Retratar hoje o período da pandemia de Covid em um filme pode ser arriscado. Entre as possibilidades, pode-se criar uma obra que ouse com os gêneros e, de repente, até transforme a experiência em algo bastante individual para seus protagonistas. Mas também é possível optar por algo mais seguro, fazendo um retrato fiel do que foi vivido e mergulhando na reflexão dos personagens sobre o momento. Em Tempo Suspenso (Hors du temps), o diretor francês Olivier Assayas segue essa segunda opção, infelizmente.
Paul (Vincent Macaigne), um diretor de cinema, e seu irmão Etienne (Micha Lescot), um jornalista cultural, estão confinados juntos na casa de infância com suas parceiras, Morgane (Nine d’Urso) e Carole (Nora Hamzawi). A relação entre os quatro restritos pelo lockdown é intercalada com narrações do diretor, que explica para o público sobre a casa, cômodos e objetos importantes para a história da família.
A convivência entre os dois irmãos é a central do longa; eles discutem referências artísticas e relembram o passado familiar. Um atrito ou outro é gerado, mas as principais questões são sempre sobre a diferença de como cada um lida com a quarentena. Hoje, pouco tempo após o que vivemos coletivamente, o filme desperdiça longos e chatos minutos em discussões sobre proteção contra o coronavírus e na obsessão do protagonista por higiene.

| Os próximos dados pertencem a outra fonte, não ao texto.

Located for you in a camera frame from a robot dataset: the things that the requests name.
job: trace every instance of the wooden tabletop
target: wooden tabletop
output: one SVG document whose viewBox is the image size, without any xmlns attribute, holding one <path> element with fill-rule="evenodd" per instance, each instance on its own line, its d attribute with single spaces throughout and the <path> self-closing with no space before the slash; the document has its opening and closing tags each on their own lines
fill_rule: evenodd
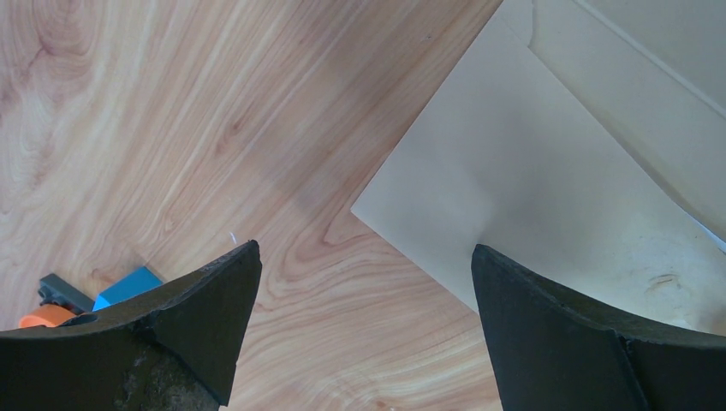
<svg viewBox="0 0 726 411">
<path fill-rule="evenodd" d="M 230 409 L 499 409 L 478 316 L 350 213 L 499 3 L 2 1 L 0 329 L 254 238 Z"/>
</svg>

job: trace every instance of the orange cylinder
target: orange cylinder
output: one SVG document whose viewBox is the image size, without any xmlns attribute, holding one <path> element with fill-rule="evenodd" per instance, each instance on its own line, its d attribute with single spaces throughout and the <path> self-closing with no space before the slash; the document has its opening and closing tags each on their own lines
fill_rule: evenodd
<svg viewBox="0 0 726 411">
<path fill-rule="evenodd" d="M 23 316 L 18 326 L 20 328 L 34 327 L 37 325 L 57 327 L 73 317 L 75 317 L 75 314 L 63 307 L 55 304 L 45 304 L 44 306 L 36 308 L 32 313 Z"/>
</svg>

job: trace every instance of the wooden table
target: wooden table
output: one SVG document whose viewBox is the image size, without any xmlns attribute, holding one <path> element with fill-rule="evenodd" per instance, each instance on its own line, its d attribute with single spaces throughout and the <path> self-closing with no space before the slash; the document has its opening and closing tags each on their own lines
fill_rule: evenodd
<svg viewBox="0 0 726 411">
<path fill-rule="evenodd" d="M 499 409 L 478 316 L 349 211 L 480 1 L 3 1 L 0 329 L 248 238 L 231 409 Z"/>
</svg>

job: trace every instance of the black object
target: black object
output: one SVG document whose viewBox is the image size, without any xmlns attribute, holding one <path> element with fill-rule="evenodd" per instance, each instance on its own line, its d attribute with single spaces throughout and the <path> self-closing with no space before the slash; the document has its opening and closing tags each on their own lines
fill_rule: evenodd
<svg viewBox="0 0 726 411">
<path fill-rule="evenodd" d="M 56 274 L 51 273 L 40 279 L 38 294 L 42 298 L 41 306 L 55 304 L 75 315 L 93 311 L 93 300 Z"/>
<path fill-rule="evenodd" d="M 259 286 L 250 241 L 143 295 L 57 328 L 0 332 L 0 409 L 227 405 Z"/>
<path fill-rule="evenodd" d="M 726 338 L 608 306 L 490 247 L 472 274 L 505 410 L 726 409 Z"/>
</svg>

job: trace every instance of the blue block
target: blue block
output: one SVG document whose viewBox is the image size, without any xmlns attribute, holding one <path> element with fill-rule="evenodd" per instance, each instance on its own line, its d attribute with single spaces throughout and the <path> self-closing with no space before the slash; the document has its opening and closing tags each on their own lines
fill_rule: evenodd
<svg viewBox="0 0 726 411">
<path fill-rule="evenodd" d="M 125 276 L 118 283 L 113 284 L 102 291 L 93 305 L 93 311 L 118 304 L 139 294 L 144 294 L 150 289 L 155 289 L 162 282 L 153 275 L 146 267 L 141 267 L 131 274 Z"/>
</svg>

As mulheres da história servem apenas para comentar as crises dos homens, dando uma informação aqui e ali sobre os relacionamentos passados dos dois. As únicas conversas que as duas têm sozinhas é, pasmem, também sobre os relacionamentos de ambas. Há ainda a presença da ex-mulher, da filha e da terapeuta de Paul. Coitada dessa última. As conversas servem apenas para “elevar” o personagem principal e acrescentar críticas sociais fáceis, como a proibição de que a filha assista Netflix (estamos falando do período pandêmico, veja só!).

O pedantismo, aliás, está presente em ambas as esferas do longa. As narrações sobre o passado do lugar são repletas de referências vazias à escritores e pintores enquanto a história que acompanhamos chega a fazer um mergulho metalinguístico que é quase interessante nas reflexões de Paul enquanto diretor de cinema. Mas sempre há uma quebra mais pedante, como quando os personagens conversam sobre um podcast em que Jean Renoir fala sobre o próprio pai. Não bastasse o tema ser super exposto nas conversas, há até mesmo o uso de um lettering na tela para indicar determinadas obras citadas.
Tentando emular um cinema em que nada acontece e focado nos diálogos, a direção não chama atenção positivamente, exceto talvez ao intercalar entre as duas formas de narrativa apresentadas. Me preocupa, aliás, que Paul, o protagonista, seja uma projeção de Assayas na tela (com certeza é, ele chega até a citar uma possível parceria com Kristen Stewart para um de suas produções), uma vez que personagem beira o insuportável em momentos como o de sua obsessão por limpar uma panela queimada.

O epílogo, mais interessante que todo o resto, chega tarde demais e ocupa mais de dez minutos no final das quase duas longas horas de duração do longa. Há uma conversa bonita, e presencial, de Paul com sua filha, que também é uma menina meio pedante, mas que mostra uma ponta de esperança de que talvez não siga o caminho bastante enfadonho de seus familiares.